═════ Records provided

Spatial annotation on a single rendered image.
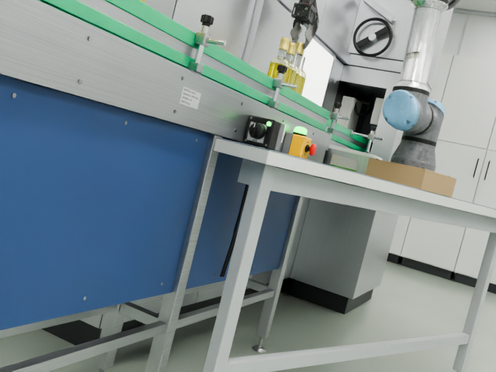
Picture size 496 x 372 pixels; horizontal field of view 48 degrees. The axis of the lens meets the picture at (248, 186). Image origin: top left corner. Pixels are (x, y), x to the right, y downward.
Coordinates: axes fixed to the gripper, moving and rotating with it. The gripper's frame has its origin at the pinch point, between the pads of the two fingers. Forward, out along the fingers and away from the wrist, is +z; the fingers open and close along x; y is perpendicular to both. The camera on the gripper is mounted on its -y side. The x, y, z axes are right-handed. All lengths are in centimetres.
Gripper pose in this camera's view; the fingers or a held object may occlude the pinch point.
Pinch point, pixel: (300, 45)
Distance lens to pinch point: 221.4
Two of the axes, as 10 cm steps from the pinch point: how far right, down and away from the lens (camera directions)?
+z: -2.4, 9.7, 0.6
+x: 8.7, 2.4, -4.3
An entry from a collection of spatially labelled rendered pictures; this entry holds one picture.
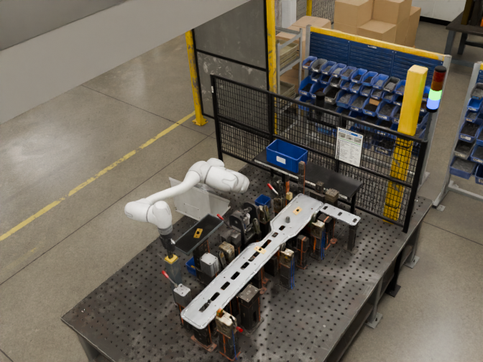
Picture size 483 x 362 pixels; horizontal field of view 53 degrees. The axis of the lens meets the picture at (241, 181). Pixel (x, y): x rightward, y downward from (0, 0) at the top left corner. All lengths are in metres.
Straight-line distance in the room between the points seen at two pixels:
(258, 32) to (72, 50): 4.86
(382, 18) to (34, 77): 7.28
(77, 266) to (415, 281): 3.10
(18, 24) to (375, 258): 3.47
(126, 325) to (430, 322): 2.40
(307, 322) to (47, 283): 2.56
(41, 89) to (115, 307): 3.15
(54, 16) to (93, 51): 0.06
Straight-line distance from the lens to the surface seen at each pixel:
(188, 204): 4.00
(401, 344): 4.22
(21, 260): 5.25
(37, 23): 0.48
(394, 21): 7.58
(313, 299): 3.47
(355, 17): 7.38
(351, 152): 3.79
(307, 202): 3.71
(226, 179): 3.25
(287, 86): 6.15
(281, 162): 3.97
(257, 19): 5.29
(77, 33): 0.51
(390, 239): 3.94
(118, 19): 0.54
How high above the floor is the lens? 3.44
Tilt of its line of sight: 39 degrees down
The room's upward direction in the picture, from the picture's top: 4 degrees counter-clockwise
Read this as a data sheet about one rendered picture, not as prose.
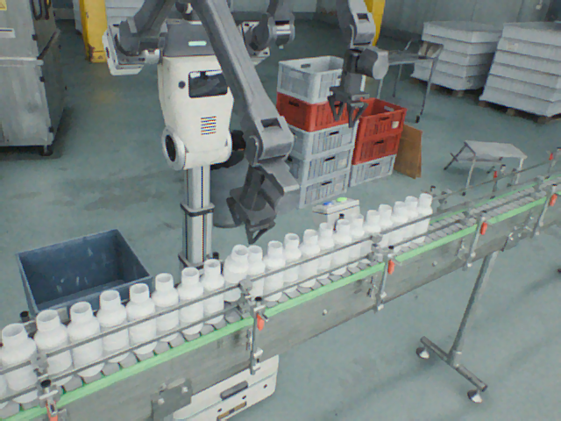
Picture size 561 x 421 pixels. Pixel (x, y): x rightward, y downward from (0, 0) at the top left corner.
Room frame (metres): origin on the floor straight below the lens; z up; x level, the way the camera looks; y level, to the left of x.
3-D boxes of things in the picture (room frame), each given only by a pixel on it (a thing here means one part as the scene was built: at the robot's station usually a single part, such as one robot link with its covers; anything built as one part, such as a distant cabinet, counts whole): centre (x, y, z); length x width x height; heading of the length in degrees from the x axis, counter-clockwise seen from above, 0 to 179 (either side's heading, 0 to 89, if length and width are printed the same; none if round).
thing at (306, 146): (3.63, -0.33, 0.55); 0.61 x 0.41 x 0.22; 134
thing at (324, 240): (1.08, -0.16, 1.08); 0.06 x 0.06 x 0.17
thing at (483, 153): (4.11, -1.99, 0.21); 0.61 x 0.47 x 0.41; 0
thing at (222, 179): (3.07, 0.33, 0.32); 0.45 x 0.45 x 0.64
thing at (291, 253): (1.01, -0.06, 1.08); 0.06 x 0.06 x 0.17
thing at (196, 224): (1.55, 0.28, 0.74); 0.11 x 0.11 x 0.40; 37
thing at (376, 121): (4.13, -0.83, 0.55); 0.61 x 0.41 x 0.22; 130
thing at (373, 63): (1.26, -0.22, 1.60); 0.12 x 0.09 x 0.12; 37
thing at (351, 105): (1.28, -0.21, 1.43); 0.07 x 0.07 x 0.09; 36
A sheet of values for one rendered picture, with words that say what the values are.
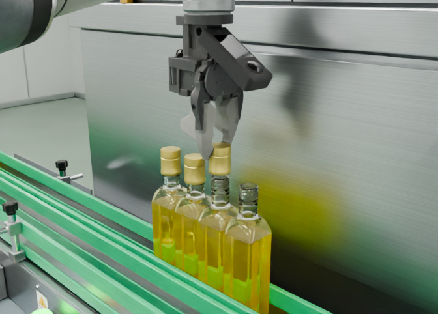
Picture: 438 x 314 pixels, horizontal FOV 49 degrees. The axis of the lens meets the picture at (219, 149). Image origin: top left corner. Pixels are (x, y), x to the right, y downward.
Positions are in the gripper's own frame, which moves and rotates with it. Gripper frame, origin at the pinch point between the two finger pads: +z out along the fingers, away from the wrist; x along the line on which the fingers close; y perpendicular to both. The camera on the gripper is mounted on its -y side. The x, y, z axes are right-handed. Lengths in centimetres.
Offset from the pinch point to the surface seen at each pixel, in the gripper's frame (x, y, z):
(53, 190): -3, 62, 26
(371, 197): -11.9, -19.6, 5.8
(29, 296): 16, 40, 37
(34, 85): -249, 580, 96
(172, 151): 0.8, 10.0, 2.3
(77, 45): -309, 562, 45
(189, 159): 1.5, 5.1, 2.4
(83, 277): 13.8, 19.7, 24.7
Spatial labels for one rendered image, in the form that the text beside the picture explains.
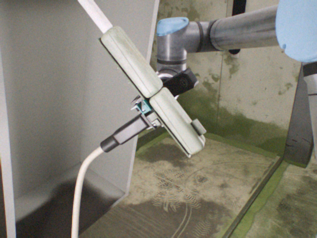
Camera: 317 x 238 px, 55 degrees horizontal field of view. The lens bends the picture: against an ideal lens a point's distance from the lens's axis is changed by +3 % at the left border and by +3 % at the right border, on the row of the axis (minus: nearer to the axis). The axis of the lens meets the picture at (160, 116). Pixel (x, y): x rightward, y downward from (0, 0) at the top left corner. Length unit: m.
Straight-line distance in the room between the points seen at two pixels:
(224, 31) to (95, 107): 0.83
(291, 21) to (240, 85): 2.39
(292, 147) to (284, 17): 2.45
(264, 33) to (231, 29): 0.12
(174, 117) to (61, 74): 0.83
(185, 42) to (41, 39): 0.60
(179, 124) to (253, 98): 2.17
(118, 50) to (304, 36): 0.35
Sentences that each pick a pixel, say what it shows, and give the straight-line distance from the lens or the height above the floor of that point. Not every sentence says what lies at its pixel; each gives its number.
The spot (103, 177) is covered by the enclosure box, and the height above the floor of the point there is 0.50.
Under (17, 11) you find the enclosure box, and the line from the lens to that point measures 1.17.
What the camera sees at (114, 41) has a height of 1.31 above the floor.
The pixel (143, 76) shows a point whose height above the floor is 1.25.
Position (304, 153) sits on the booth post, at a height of 0.13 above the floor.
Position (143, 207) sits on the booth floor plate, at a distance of 2.12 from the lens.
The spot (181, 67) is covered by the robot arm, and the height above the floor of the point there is 1.20.
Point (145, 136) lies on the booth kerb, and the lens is 2.80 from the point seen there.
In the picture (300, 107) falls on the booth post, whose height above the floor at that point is 0.53.
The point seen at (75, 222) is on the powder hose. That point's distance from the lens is 0.83.
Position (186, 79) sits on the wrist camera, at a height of 1.21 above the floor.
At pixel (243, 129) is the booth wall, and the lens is 2.89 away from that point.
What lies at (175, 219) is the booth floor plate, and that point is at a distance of 2.03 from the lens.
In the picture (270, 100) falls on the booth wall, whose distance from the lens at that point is 2.72.
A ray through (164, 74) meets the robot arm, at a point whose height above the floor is 1.20.
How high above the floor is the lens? 1.40
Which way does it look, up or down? 23 degrees down
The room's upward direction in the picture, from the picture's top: straight up
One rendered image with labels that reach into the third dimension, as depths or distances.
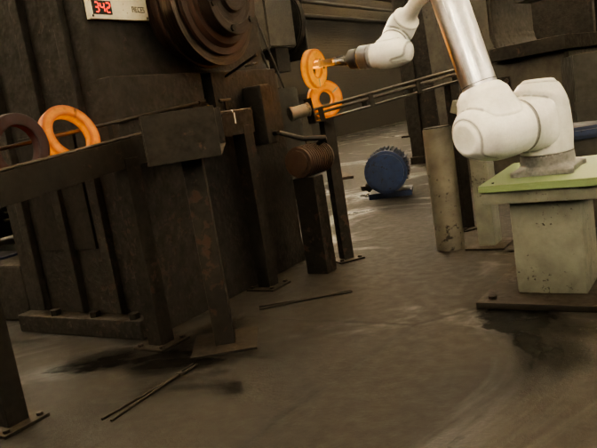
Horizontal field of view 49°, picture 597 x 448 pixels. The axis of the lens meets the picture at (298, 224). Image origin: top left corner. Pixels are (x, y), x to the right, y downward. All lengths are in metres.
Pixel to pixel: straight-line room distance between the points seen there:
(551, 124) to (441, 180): 0.86
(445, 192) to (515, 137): 0.92
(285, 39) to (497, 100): 8.91
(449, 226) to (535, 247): 0.78
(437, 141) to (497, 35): 2.21
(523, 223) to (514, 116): 0.34
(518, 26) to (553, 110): 3.16
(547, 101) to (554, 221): 0.35
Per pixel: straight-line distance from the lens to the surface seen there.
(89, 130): 2.07
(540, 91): 2.02
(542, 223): 2.05
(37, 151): 1.93
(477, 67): 1.93
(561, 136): 2.04
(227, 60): 2.53
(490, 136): 1.85
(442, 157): 2.76
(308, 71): 2.61
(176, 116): 1.82
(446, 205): 2.78
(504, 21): 4.98
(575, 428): 1.40
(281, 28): 10.64
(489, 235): 2.80
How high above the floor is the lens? 0.66
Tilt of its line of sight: 9 degrees down
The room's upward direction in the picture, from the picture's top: 9 degrees counter-clockwise
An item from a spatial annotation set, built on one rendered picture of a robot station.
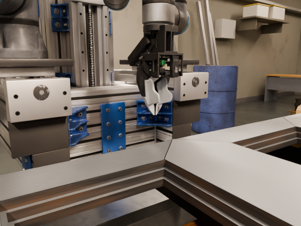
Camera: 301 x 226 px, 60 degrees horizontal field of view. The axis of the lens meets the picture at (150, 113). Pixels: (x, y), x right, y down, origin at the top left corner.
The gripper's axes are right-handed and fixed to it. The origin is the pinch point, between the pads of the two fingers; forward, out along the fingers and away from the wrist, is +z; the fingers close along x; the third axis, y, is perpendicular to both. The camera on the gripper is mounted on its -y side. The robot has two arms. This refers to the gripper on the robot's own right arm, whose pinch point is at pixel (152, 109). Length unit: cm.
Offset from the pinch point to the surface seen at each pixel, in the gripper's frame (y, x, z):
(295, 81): -274, 586, 34
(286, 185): 35.8, -0.8, 5.5
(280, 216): 39.7, -8.8, 5.5
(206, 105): -203, 225, 48
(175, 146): 13.5, -3.3, 5.5
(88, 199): 19.1, -24.3, 8.4
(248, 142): 18.0, 14.7, 6.4
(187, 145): 14.0, -0.4, 5.5
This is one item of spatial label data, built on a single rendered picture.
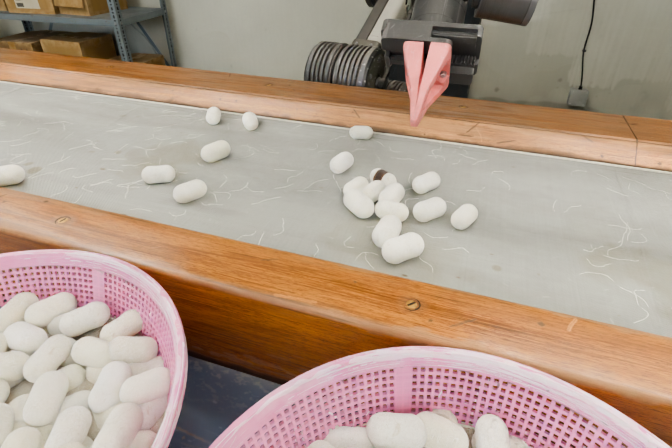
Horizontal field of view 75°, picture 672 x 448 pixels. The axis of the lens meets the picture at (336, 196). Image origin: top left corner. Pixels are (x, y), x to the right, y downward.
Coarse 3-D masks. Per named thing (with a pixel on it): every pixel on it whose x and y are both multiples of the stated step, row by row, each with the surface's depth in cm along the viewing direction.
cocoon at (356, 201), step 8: (352, 192) 43; (360, 192) 43; (344, 200) 43; (352, 200) 42; (360, 200) 42; (368, 200) 42; (352, 208) 42; (360, 208) 41; (368, 208) 41; (360, 216) 42; (368, 216) 42
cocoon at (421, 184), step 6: (426, 174) 46; (432, 174) 46; (414, 180) 46; (420, 180) 45; (426, 180) 45; (432, 180) 46; (438, 180) 46; (414, 186) 46; (420, 186) 45; (426, 186) 45; (432, 186) 46; (420, 192) 46
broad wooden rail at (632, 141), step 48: (0, 48) 90; (144, 96) 71; (192, 96) 69; (240, 96) 67; (288, 96) 65; (336, 96) 65; (384, 96) 66; (480, 144) 57; (528, 144) 55; (576, 144) 54; (624, 144) 53
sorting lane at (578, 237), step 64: (0, 128) 61; (64, 128) 61; (128, 128) 61; (192, 128) 61; (256, 128) 61; (320, 128) 61; (64, 192) 46; (128, 192) 47; (256, 192) 47; (320, 192) 47; (448, 192) 47; (512, 192) 47; (576, 192) 47; (640, 192) 47; (320, 256) 38; (448, 256) 38; (512, 256) 38; (576, 256) 38; (640, 256) 38; (640, 320) 32
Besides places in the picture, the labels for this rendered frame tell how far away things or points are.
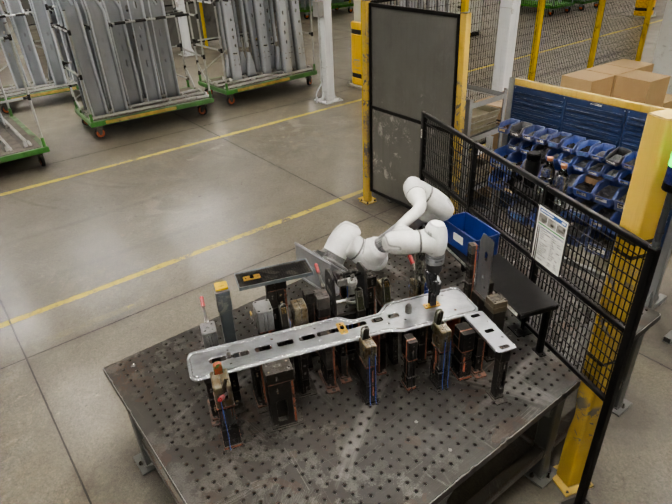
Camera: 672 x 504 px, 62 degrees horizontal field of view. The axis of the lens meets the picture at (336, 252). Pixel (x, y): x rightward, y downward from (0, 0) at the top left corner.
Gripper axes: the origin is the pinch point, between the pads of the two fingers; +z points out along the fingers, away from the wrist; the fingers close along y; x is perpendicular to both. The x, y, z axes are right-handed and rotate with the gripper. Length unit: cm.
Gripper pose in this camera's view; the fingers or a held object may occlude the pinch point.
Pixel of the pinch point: (432, 298)
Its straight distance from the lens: 273.9
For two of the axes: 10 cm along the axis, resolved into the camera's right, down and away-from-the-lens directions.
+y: 3.2, 4.8, -8.2
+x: 9.5, -2.0, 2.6
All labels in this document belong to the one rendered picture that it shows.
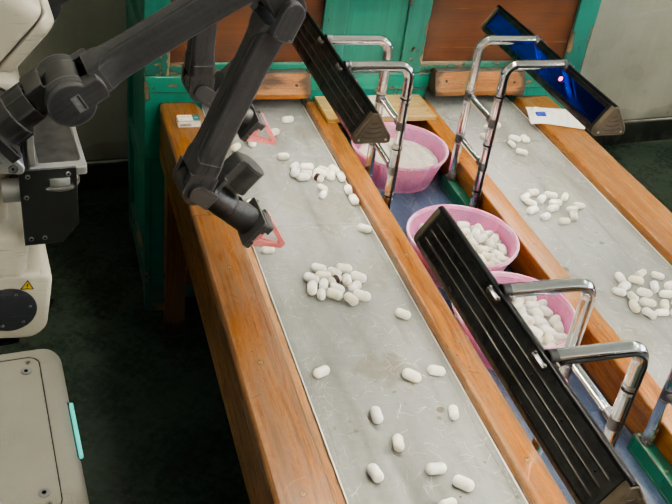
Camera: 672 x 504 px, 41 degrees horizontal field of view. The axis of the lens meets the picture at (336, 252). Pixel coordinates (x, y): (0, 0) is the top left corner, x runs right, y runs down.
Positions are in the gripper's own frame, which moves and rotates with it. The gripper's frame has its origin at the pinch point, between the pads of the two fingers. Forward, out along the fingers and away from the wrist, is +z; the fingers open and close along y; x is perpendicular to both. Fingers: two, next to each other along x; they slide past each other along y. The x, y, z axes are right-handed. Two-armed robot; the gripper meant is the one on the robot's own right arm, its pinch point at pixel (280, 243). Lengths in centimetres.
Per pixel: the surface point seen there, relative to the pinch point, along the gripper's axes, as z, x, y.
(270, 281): 7.3, 9.2, 3.1
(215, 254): -2.4, 14.0, 10.8
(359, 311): 19.6, -1.1, -9.6
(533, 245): 54, -34, 5
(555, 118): 83, -61, 68
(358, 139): -0.2, -25.5, 6.7
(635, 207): 81, -58, 18
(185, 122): -2, 10, 69
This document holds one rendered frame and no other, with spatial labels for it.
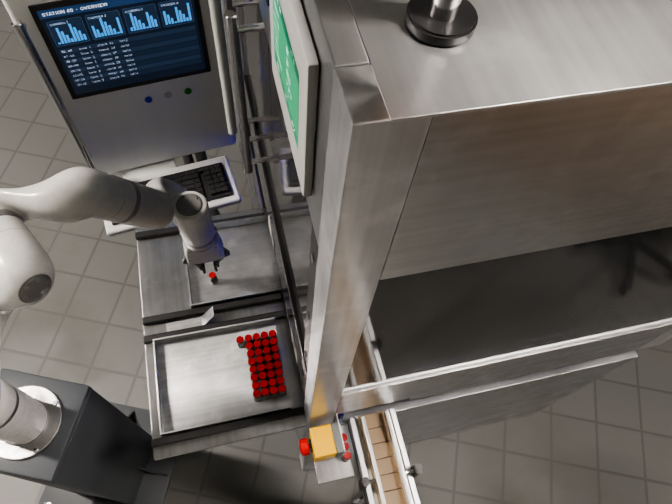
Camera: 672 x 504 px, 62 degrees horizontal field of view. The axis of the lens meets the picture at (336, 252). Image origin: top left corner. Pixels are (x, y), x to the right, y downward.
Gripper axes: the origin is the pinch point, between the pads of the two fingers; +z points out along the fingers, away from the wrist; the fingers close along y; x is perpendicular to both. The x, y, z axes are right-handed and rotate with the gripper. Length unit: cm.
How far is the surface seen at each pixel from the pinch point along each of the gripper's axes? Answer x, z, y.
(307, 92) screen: 39, -104, -19
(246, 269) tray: -1.9, 11.0, -9.9
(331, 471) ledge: 60, 11, -22
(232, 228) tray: -17.0, 11.0, -8.0
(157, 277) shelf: -4.7, 10.8, 16.3
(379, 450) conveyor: 58, 7, -35
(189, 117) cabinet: -54, 0, -1
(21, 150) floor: -137, 97, 93

══════════

Work instruction
In the records above, the lines containing the string "clockwise" should be counted; give only the total.

Solved problem
3